『大好き』
人でも物でも、大好きと強く思ったことがほとんどない。
いいなぁとか、好きだなぁくらいなら儘ある。
逆に、大嫌いだと思うこともほとんどない。
友人に、大好きを連発する人がいる。その人は感情の起伏か激しくて、大好きと言った次の日には大嫌いだと叫んだりする。
思うに、大好きと大嫌いは天秤の両端なのではないだろうか。
人でも物でも、その天秤に乗せられてどちらに傾くかはその時次第なのだ。
感情の振り幅が大きい人は、ガタンと勢いよく傾いてすぐに大好きか大嫌いにまで達する。
逆に、振り幅が小さい人は傾きも小さいからそこまではいかず、せいぜいいいなぁどまり。
件の友人を見ていると、常に忙しなく天秤があっちにガタン、こっちにガタンと揺れているように思える。
まぁまぁ、お茶でもどうぞと声をかけたくなるけど、下手に話しかけるととばっちりを食うので静観している。
『花の香りと共に』
雨も上がったし、お日様も出てる。
こんな日はちょっとしたお菓子を持ってプチピクニックだよね。
――と、家を出たものの、強風で髪はグチャグチャ、お菓子を広げる事も出来ない。
チラホラと咲き始めた花も、今にも折れそうな勢い。
ていうか、ホントに折れた。ポッキリと。
目の前に落ちた、ふんわりした菜の花。
拾い上げてなんとなく匂いを嗅ぐ。
今日はこのまま帰ろう。
この菜の花の香りと共に。
『心のざわめき』
「よかった、約束通り来てくれて」
隣に座った人に、そう話しかけられた。
なんのことだか分からない私は、出来るだけ関わらないよう、ジリジリと体を反対側へずらす。

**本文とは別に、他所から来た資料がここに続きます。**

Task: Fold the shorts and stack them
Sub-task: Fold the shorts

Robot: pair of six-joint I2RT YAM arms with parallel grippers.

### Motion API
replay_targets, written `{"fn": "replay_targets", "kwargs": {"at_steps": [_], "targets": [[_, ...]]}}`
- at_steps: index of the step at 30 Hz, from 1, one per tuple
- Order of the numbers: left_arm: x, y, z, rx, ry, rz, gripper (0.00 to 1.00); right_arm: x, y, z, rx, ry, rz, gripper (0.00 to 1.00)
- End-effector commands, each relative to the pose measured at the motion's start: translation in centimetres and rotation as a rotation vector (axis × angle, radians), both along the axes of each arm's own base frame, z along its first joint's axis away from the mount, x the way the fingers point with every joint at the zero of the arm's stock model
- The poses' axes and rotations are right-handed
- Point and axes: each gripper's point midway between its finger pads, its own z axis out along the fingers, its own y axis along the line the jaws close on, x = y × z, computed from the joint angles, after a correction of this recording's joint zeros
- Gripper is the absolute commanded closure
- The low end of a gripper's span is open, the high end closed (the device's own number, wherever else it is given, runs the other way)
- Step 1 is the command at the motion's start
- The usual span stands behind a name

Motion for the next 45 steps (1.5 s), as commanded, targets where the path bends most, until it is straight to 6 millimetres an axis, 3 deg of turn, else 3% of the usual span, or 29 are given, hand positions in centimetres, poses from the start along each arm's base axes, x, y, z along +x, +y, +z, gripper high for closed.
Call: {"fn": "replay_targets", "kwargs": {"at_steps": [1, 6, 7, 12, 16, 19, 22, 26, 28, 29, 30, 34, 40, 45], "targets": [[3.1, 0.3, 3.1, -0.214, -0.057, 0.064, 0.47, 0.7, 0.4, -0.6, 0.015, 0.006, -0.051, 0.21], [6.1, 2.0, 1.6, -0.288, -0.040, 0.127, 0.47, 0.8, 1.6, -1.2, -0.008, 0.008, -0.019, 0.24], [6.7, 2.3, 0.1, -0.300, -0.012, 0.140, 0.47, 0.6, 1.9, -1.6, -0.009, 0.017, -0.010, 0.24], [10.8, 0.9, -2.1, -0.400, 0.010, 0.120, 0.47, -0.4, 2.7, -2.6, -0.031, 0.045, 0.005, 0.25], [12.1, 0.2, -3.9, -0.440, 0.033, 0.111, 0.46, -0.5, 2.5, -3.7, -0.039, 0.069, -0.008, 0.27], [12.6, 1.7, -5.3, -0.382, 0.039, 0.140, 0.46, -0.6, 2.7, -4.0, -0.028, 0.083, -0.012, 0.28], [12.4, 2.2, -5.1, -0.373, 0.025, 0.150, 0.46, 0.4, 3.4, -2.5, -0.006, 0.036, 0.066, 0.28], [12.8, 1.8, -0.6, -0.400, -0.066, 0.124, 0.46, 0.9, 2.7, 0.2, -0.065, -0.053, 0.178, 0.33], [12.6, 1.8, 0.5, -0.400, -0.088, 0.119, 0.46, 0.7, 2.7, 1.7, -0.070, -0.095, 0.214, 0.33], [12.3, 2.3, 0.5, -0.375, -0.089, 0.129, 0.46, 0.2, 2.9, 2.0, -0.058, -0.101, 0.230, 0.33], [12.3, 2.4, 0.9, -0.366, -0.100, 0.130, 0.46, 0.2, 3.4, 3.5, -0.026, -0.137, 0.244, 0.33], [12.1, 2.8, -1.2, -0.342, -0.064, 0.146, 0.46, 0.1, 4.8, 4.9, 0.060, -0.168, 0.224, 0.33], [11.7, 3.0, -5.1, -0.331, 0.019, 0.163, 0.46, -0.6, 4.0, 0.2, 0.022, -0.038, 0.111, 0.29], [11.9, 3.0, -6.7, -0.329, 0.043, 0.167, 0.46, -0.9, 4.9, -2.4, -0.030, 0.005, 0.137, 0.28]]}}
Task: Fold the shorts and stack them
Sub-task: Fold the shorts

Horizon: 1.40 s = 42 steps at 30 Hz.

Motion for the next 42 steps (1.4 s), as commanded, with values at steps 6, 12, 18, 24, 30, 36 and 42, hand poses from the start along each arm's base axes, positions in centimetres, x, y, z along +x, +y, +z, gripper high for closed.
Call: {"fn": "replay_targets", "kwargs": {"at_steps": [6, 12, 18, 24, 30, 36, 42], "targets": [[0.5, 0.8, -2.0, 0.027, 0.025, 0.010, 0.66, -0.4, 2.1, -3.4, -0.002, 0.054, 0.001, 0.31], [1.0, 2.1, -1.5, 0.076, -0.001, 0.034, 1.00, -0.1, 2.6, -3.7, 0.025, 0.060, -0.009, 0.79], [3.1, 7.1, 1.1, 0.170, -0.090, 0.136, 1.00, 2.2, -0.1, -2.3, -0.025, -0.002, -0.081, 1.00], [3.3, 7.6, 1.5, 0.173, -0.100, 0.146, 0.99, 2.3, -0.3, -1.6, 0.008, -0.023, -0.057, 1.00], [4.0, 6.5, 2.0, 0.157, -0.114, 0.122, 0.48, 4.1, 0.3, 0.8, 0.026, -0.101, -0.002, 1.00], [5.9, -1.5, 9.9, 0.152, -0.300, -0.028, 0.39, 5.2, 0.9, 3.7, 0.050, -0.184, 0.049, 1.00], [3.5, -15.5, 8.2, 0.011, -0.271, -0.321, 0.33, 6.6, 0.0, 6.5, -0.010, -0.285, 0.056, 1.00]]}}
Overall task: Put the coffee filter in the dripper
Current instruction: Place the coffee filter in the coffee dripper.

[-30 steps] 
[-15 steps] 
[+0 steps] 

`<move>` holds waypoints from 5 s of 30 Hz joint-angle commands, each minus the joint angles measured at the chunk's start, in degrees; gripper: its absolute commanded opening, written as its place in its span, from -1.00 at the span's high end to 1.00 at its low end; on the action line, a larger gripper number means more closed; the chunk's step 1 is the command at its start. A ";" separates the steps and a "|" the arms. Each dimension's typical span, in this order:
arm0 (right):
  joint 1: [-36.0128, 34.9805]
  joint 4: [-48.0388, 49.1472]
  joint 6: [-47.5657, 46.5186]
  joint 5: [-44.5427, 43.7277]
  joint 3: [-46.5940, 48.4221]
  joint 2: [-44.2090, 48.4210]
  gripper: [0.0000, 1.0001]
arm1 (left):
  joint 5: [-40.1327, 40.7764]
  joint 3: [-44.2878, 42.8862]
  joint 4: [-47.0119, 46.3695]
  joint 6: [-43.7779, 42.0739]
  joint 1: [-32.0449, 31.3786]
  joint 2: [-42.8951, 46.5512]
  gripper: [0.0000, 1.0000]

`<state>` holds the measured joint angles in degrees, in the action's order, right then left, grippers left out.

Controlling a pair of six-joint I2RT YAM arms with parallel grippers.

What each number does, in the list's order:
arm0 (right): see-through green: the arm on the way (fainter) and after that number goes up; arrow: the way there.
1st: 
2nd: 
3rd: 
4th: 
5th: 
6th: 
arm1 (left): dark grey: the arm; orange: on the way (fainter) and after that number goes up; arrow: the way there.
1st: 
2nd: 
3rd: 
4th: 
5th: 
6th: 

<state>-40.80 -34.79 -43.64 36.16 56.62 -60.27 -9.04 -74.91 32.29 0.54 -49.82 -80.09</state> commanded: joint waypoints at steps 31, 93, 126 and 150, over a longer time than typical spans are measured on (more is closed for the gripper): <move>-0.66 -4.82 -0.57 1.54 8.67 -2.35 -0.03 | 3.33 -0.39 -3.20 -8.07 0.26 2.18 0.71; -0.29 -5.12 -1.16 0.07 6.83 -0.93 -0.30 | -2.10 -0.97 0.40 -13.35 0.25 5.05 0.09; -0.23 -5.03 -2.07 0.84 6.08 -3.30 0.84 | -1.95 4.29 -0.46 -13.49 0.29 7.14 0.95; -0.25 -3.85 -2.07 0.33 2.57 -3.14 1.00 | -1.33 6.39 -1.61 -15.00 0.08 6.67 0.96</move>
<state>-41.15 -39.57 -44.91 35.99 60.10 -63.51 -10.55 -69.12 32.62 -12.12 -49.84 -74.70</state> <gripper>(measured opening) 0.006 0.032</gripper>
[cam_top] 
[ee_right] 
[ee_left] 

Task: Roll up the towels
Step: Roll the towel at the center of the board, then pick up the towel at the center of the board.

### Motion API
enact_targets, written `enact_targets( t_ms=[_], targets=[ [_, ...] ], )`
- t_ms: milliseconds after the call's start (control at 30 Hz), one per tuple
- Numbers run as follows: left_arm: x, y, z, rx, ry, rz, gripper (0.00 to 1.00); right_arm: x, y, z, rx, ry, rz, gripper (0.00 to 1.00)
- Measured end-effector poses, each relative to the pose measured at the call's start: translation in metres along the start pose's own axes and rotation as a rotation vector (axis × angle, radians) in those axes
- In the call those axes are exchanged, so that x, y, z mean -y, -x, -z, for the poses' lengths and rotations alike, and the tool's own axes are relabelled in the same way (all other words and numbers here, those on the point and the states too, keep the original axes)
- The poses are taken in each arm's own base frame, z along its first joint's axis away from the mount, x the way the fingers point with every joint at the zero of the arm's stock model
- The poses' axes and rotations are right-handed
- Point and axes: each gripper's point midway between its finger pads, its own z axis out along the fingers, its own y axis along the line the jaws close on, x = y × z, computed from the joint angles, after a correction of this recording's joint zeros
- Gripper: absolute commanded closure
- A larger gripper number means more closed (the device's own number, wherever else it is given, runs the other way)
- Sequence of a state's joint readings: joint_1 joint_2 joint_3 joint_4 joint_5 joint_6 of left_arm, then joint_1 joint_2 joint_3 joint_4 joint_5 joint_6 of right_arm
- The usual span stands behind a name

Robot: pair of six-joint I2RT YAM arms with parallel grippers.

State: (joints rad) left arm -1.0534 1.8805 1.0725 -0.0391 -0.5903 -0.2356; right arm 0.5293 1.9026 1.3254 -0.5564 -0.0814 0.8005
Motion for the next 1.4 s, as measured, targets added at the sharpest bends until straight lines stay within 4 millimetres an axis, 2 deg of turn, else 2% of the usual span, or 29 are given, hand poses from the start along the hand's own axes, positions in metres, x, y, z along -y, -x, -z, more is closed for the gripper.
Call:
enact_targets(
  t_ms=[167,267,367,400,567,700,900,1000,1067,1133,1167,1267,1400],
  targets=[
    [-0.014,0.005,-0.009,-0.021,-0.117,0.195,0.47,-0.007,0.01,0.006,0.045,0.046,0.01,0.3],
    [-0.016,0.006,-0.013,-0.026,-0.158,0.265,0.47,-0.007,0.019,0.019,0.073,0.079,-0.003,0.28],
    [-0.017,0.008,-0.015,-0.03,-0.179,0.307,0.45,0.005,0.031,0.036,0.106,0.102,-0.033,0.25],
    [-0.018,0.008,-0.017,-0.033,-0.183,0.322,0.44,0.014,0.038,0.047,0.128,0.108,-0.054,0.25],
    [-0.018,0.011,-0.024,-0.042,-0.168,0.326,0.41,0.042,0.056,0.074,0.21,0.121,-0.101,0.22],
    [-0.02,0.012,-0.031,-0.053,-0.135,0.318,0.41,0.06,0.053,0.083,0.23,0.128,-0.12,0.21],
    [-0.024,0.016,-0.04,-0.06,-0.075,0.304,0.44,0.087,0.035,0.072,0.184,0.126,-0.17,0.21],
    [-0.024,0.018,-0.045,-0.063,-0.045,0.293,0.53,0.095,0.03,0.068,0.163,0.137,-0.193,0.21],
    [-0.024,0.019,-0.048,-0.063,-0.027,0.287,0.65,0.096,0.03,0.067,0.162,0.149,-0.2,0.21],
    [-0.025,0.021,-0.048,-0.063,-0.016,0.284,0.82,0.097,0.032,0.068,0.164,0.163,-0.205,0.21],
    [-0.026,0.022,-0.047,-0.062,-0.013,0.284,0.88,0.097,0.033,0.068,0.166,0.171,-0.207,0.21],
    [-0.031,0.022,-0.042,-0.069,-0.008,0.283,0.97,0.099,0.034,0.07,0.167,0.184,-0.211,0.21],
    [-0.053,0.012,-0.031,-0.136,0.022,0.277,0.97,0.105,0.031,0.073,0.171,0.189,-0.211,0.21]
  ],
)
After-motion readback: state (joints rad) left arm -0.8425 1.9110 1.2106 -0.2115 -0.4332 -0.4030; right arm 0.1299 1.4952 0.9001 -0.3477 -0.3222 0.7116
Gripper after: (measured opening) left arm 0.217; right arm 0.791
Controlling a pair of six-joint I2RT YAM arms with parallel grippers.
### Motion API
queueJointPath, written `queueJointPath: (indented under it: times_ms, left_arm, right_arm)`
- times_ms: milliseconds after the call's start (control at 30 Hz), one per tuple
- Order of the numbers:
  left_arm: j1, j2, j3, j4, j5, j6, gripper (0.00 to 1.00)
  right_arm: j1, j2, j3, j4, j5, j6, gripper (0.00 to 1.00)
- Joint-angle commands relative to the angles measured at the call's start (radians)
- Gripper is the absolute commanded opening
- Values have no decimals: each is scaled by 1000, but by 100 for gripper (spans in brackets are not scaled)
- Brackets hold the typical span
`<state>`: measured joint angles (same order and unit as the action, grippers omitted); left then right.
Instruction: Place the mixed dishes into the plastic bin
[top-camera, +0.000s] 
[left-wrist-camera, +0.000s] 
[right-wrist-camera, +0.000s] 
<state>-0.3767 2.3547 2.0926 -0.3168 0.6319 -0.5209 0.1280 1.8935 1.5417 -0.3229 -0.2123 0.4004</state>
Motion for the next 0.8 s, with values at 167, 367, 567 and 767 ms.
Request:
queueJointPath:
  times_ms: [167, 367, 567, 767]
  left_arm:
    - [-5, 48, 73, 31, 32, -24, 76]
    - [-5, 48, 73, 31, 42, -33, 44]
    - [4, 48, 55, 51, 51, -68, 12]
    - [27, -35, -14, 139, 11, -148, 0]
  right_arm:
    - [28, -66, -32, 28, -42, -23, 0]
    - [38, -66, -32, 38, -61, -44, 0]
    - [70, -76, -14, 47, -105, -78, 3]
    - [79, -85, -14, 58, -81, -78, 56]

「去年の今日、ここで約束しましたよね。来年の今日、また会おうと」
知らない。そんな憶えはない。
誰かと間違われているのだろうか。
少し、怖い。
「憶えていませんか? あなたは忘れやすい人だから。でも大丈夫、私がちゃんと憶えていますよ。ただ、忘れられたままというのは寂しいので、少しお話ししましょうか」
そう言ってその人は、私との出会いと約束を話しだした。
聞けば聞くほど記憶になく、どう考えても私ではない誰かの話としか思えないのに、微に入り細を穿つその話は次第に私の胸に染み渡っていった。
「ああ、着いたようです。さあ、一緒に行きましょう」
この手を取れば、二度と元へは戻れない気がした。
本当に、私は約束したのだろうか。
まったく記憶はないけれど。でも――
心のざわめきを抑えながら、私はどうするか決めた。
『君を探して』
シェル・シルヴァスタインの『ぼくを探しに』という絵本を思い出す。
体の一部が欠けた円形の生き物が、自分の欠けた部分を探しに旅に出る話だ。
景色を眺め、歌を歌い、虫たちと楽しく転がりながら旅は進む。
やがて自分にぴったりな欠片を見つけた時、あることに気づく。
人は皆、なにか欠落感を抱えていて、それが時に原動力となって前に進んだりするけれど、満ち足りてしまったらまたそれを不満に思うものなのだろうな。
まだ見ぬ君を探して進み続けている間が、一番幸せなのかもしれない。
『透明』
上記の文章、読めているでしょうか?
今日は透明のインクで書いてみたのですが。